Copy out the listing that follows exactly, dropping every picture.

--- Provided data ---
◇ ◇ ◇ ◇ ◇

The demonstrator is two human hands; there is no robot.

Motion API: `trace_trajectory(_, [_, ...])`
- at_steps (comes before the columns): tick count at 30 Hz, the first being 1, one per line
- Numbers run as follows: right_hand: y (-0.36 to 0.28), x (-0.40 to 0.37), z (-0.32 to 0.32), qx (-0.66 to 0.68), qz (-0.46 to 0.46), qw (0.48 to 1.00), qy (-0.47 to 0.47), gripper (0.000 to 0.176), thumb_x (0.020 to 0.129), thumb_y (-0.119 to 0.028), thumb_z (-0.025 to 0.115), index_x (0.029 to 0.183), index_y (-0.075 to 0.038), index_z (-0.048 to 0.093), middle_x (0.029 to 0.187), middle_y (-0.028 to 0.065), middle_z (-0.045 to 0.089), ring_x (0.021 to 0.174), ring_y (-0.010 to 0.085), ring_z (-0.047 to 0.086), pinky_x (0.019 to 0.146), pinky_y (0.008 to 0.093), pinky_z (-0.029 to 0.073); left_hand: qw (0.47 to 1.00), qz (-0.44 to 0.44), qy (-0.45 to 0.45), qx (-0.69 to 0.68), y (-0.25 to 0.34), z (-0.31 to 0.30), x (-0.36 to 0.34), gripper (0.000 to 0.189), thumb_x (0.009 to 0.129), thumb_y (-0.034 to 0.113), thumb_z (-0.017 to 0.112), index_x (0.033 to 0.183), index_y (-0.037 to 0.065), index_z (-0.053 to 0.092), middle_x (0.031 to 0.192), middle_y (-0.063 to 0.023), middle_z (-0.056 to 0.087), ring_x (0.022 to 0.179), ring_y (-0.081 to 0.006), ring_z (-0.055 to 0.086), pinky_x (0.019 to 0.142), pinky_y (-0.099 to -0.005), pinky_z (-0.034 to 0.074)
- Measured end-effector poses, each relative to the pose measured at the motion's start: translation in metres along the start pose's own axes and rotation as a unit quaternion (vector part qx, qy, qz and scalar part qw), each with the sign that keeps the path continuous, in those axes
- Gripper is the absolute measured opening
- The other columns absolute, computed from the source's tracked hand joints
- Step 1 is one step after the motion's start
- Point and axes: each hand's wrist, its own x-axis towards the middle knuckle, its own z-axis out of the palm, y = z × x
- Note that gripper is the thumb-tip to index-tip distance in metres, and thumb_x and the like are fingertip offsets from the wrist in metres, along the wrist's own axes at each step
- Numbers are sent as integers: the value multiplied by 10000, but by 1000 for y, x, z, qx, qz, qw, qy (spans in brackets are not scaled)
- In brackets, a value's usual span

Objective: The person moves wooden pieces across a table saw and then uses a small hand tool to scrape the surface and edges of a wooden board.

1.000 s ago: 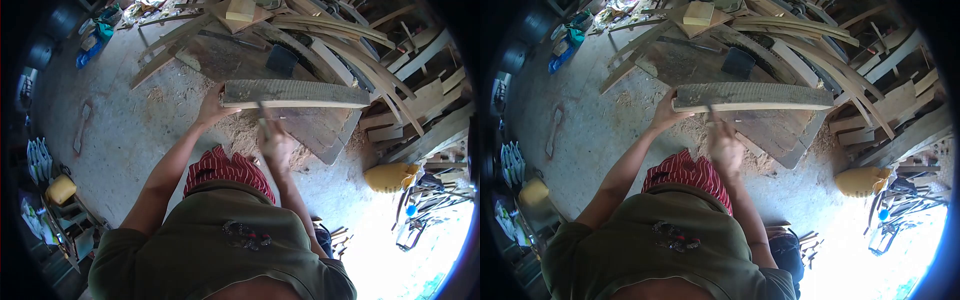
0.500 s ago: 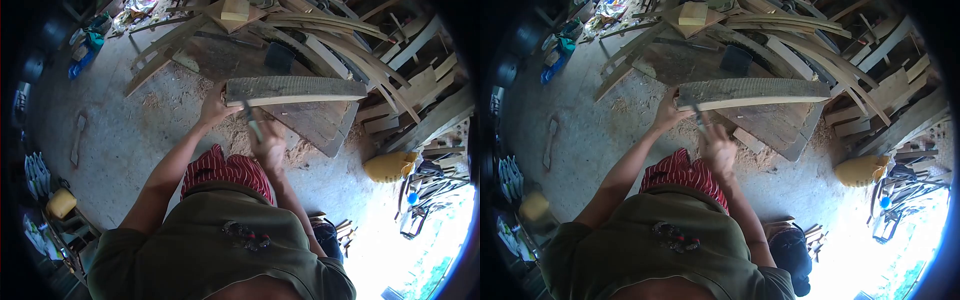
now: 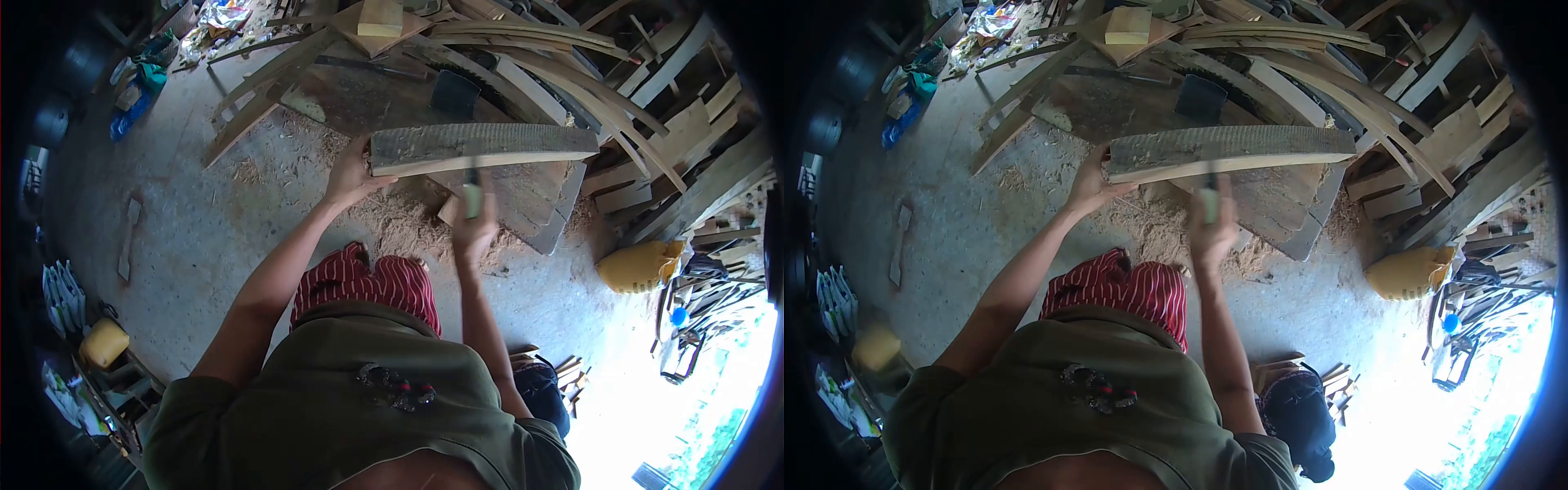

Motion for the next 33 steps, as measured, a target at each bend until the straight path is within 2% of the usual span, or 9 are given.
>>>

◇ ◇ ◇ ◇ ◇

--- Exercise output ---
The demonstrator is two human hands; there is no robot.

Motion API: `trace_trajectory(_, [_, ...])`
- at_steps (comes before the columns): tick count at 30 Hz, the first being 1, one per line
- Numbers run as follows: right_hand: y (-0.36 to 0.28), x (-0.40 to 0.37), z (-0.32 to 0.32), qx (-0.66 to 0.68), qz (-0.46 to 0.46), qw (0.48 to 1.00), qy (-0.47 to 0.47), gripper (0.000 to 0.176), thumb_x (0.020 to 0.129), thumb_y (-0.119 to 0.028), thumb_z (-0.025 to 0.115), index_x (0.029 to 0.183), index_y (-0.075 to 0.038), index_z (-0.048 to 0.093), middle_x (0.029 to 0.187), middle_y (-0.028 to 0.065), middle_z (-0.045 to 0.089), ring_x (0.021 to 0.174), ring_y (-0.010 to 0.085), ring_z (-0.047 to 0.086), pinky_x (0.019 to 0.146), pinky_y (0.008 to 0.093), pinky_z (-0.029 to 0.073); left_hand: qw (0.47 to 1.00), qz (-0.44 to 0.44), qy (-0.45 to 0.45), qx (-0.69 to 0.68), y (-0.25 to 0.34), z (-0.31 to 0.30), x (-0.36 to 0.34), gripper (0.000 to 0.189), thumb_x (0.009 to 0.129), thumb_y (-0.034 to 0.113), thumb_z (-0.017 to 0.112), index_x (0.033 to 0.183), index_y (-0.037 to 0.065), index_z (-0.053 to 0.092), middle_x (0.031 to 0.192), middle_y (-0.063 to 0.023), middle_z (-0.056 to 0.087), ring_x (0.022 to 0.179), ring_y (-0.081 to 0.006), ring_z (-0.055 to 0.086), pinky_x (0.019 to 0.142), pinky_y (-0.099 to -0.005), pinky_z (-0.034 to 0.074)
- Measured end-effector poses, each relative to the pose measured at the motion's start: translation in metres along the start pose's own axes and rotation as a unit quaternion (vector part qx, qy, qz and scalar part qw), each with the sign that keeps the path continuous, in those axes
- Gripper is the absolute measured opening
- The other columns absolute, computed from the source's tracked hand joints
- Step 1 is one step after the motion's start
- Point and axes: each hand's wrist, its own x-axis towards the middle knuckle, its own z-axis out of the palm, y = z × x
- Note that gripper is the thumb-tip to index-tip distance in metres, and thumb_x and the like are fingertip offsets from the wrist in metres, along the wrist's own axes at each step
- Numbers are sent as integers: the value multiplied by 10000, but by 1000 for y, x, z, qx, qz, qw, qy (spans in brackets are not scaled)
- In brackets, a value's usual span

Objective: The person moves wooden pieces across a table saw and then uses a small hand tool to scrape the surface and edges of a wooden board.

1.000 s ago: 
0.500 s ago: 
now: 

Motion for the next 33 steps, as measured, a target at each bend until the straight path is within 2% of the usual span, or 9 are given.
>>>

The exercise concludes with this answer.